To Gouverneur Morris
Monticello Oct. 20. 16
On the eve of departure to a possession 90. miles Southwestwardly from hence, where my affairs will keep me until the end of the next month, I learn from a letter of mrs Morris’s that we may expect the pleasure of a visit from her and yourself in this quarter. I shall be really mortified if I lose my share in it by absence. but an inference from the letter that your departure from New York was still at some little distance, encourages me to hope that by the time you reach this point in the circle of the friends you have to visit in this state, I may be returned. I shall be very happy indeed to recieve you here and to give you personally assurances of my continued esteem. you will find me enjoying general good health, but much enfeebled by age, as at that of 73. ought to be expected. should I however not be returned, my daughter your quondam acquaintance in Paris, now surrounded by her children and grandchildren will be happy in the opportunity of renewing old acquaintance with you, and the more as she will be charged, to pay to you, as my representative the friendly attentions, I should so much rather have done myself. we shall still regret that your visit is not in our belle saison, as to the general unpleasantness of cold our winter adds deep and miry roads. with my respects to mrs Morris accept the assurance of my great consideration and esteem.

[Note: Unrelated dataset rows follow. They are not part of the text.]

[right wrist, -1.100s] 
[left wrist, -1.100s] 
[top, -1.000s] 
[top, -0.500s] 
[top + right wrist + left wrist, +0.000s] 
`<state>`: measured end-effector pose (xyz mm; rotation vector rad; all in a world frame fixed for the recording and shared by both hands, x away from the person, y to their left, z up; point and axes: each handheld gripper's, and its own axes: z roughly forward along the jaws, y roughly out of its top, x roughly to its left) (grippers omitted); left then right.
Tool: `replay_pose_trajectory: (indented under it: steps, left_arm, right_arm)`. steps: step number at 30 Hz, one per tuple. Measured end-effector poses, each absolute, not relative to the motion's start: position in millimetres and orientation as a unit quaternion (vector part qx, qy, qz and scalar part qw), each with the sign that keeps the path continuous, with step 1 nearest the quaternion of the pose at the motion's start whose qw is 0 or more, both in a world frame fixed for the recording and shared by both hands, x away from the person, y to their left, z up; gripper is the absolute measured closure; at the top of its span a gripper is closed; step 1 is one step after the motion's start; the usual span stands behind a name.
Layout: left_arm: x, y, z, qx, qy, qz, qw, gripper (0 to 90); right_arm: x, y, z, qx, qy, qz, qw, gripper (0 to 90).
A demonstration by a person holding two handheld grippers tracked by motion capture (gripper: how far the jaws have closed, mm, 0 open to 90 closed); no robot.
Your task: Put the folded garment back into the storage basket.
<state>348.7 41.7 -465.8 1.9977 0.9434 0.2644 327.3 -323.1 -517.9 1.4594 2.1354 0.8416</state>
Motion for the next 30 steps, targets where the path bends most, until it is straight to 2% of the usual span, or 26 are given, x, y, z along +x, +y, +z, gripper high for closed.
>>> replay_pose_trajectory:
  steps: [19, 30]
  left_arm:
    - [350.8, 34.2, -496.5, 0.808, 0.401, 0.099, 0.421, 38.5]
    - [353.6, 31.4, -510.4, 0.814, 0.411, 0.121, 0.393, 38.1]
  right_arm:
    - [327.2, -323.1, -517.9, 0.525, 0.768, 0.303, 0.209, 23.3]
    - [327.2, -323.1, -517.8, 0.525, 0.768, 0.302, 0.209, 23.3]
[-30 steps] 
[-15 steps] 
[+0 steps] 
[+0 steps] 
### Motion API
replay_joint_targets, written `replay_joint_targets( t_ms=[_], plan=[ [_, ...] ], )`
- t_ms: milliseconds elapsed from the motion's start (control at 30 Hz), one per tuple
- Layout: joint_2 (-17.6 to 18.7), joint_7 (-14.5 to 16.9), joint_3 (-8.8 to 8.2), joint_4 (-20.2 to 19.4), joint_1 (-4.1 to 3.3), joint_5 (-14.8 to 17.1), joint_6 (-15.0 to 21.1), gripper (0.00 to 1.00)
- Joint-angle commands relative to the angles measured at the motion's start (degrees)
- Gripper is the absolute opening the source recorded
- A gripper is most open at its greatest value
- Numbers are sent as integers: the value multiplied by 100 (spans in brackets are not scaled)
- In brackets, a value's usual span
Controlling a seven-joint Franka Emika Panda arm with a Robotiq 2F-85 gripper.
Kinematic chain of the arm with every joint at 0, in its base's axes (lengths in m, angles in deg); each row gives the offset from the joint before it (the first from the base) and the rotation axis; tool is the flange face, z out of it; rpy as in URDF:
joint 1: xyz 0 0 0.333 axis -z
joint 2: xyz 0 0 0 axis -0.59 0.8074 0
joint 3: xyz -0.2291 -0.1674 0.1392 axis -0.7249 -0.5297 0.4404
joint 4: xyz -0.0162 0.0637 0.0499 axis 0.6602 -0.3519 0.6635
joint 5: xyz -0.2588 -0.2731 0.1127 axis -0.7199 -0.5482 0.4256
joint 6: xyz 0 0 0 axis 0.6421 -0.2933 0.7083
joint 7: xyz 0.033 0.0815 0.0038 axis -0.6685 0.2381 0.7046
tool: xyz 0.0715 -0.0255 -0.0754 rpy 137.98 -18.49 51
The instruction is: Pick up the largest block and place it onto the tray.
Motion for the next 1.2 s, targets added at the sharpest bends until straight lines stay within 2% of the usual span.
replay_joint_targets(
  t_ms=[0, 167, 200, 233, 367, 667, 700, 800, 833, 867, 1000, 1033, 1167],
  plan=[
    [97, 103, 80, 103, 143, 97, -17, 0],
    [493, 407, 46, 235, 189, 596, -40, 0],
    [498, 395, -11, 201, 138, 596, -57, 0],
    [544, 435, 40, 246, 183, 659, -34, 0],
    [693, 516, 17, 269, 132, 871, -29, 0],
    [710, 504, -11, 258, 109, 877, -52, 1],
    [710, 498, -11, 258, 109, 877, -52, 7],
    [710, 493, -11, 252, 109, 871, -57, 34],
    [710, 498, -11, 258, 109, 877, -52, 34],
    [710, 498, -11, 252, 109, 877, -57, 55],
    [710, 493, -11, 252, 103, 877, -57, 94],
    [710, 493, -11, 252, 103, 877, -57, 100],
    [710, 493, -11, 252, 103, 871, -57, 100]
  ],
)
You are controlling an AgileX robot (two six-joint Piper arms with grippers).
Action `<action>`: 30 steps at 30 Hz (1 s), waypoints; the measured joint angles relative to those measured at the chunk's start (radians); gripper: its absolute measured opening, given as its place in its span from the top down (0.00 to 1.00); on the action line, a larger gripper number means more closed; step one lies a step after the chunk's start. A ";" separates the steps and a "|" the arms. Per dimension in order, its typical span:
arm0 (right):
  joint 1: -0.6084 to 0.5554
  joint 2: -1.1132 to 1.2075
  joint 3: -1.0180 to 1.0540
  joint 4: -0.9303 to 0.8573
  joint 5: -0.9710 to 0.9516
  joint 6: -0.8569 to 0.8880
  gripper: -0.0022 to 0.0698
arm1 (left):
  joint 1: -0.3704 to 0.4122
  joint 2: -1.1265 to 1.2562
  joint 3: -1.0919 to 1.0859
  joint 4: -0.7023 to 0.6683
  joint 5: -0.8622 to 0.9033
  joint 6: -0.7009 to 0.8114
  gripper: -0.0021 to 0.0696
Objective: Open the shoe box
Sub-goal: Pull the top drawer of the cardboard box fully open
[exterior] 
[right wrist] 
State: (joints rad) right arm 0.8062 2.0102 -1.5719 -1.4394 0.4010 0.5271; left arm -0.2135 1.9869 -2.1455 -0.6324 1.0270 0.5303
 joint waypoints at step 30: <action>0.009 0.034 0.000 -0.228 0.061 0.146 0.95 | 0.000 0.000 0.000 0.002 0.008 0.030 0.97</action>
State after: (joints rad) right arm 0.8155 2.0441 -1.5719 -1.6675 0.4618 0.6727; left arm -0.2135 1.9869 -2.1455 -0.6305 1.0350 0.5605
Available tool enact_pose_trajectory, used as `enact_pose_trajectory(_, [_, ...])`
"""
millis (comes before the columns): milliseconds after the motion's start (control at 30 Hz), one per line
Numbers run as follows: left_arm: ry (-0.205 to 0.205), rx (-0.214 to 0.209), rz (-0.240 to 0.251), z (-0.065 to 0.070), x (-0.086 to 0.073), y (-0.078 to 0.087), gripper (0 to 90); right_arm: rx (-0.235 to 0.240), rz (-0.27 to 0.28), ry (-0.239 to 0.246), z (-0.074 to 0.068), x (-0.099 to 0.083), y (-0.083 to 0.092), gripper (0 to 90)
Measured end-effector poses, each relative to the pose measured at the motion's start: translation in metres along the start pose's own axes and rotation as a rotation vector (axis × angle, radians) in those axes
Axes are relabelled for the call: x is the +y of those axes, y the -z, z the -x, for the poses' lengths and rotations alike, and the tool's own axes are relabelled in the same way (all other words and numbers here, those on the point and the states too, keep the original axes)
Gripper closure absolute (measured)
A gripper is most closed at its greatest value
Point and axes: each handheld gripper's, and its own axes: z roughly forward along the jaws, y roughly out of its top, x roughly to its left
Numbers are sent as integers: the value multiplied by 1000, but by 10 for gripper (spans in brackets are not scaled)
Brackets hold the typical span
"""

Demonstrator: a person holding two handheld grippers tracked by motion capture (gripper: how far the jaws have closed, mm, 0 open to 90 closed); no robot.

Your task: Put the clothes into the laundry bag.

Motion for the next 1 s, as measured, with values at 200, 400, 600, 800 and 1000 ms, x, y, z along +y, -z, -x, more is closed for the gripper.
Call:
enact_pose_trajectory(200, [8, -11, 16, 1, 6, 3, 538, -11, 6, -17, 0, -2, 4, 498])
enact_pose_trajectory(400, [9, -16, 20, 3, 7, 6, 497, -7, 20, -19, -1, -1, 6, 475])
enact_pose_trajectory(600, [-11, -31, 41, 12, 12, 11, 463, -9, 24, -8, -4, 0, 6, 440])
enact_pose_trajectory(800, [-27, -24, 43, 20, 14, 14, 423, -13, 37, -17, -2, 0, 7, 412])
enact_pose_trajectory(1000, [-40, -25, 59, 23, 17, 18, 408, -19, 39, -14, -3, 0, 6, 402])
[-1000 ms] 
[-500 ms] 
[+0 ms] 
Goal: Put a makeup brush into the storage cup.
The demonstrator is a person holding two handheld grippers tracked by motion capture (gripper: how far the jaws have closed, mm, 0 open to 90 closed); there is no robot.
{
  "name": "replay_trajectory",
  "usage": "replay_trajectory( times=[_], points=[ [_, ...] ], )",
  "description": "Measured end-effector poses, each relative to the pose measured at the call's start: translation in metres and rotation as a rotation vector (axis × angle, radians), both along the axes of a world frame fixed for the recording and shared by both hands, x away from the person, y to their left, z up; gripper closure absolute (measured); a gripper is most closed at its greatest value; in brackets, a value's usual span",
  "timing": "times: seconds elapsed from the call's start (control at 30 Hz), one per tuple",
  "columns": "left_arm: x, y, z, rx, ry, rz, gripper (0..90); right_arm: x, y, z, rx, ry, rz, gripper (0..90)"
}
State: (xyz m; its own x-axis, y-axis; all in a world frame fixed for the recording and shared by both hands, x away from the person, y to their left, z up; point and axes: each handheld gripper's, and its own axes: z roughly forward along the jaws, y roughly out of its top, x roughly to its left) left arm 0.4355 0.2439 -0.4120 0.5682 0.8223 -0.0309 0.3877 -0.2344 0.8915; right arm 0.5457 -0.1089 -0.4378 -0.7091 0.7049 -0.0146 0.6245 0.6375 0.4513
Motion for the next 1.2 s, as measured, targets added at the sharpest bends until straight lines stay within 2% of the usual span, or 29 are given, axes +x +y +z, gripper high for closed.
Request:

RC (NNC: Morris Papers); salutation and dateline added separately to RC and PoC; addressed: “Gouvernier Morris esquire Morrisania near New York”; franked; postmarked Milton, 23 Oct. PoC (DLC); on verso of reused address cover of James H. McCulloch to TJ, 25 Sept. 1816; mutilated at seal; endorsed by TJ.
Gouverneur Morris (1752–1816), public official and diplomat, was born at his family’s Morrisania estate in what is now the Bronx, New York City, educated at King’s College (later Columbia University), 1764–68, and admitted to the bar three years after graduation. During the American Revolution he helped frame New York’s constitution and represented that state in the Continental Congress, 1778–79. After leaving office Morris remained in Philadelphia, resumed his legal practice and, later, worked as an assistant to Superintendent of Finance Robert Morris (no relation), 1781–84. In 1787 Morris was an influential Pennsylvania delegate to the Federal Convention, where he favored a strong executive, centralized government, and a free-market economy. He is credited with editing the resulting United States Constitution into its final form and supplying the preamble. In 1788 Morris departed for Europe, where he pursued business interests in Paris, labored as an unofficial American emissary to Great Britain in 1790, and served as United States minister plenipotentiary to France, 1792–94. Morris returned to the United States in 1798, settled at Morrisania, which he had purchased from his family in 1787, and represented New York as a Federalist member of the United States Senate, 1800–03. Although he supported the Louisiana Purchase, he opposed most of the Republican platform, including the War of 1812. Late in life Morris promoted the construction of the Erie Canal (ANB description begins John A. Garraty and Mark C. Carnes, eds., American National Biography, 1999, 24 vols. description ends ; DAB description begins Allen Johnson and Dumas Malone, eds., Dictionary of American Biography, 1928–36, 20 vols. description ends ; William Howard Adams, Gouverneur Morris: An Independent Life ; Morris, A Diary of the French Revolution, 2 vols., ed. Beatrix Cary Davenport ; Melanie Randolph Miller, ed., The Diaries of Gouverneur Morris: European Travels, 1794–1798 ; PTJ description begins Julian P. Boyd, Charles T. Cullen, John Catanzariti, Barbara B. Oberg, and others, eds., The Papers of Thomas Jefferson, 1950– , 39 vols. description ends , 15:79; JEP description begins Journal of the Executive Proceedings of the Senate of the United States description ends , 1:92, 96, 157 [22 Dec. 1791, 12 Jan. 1792, 27 May 1794]; New-York Evening Post, 6 Nov. 1816).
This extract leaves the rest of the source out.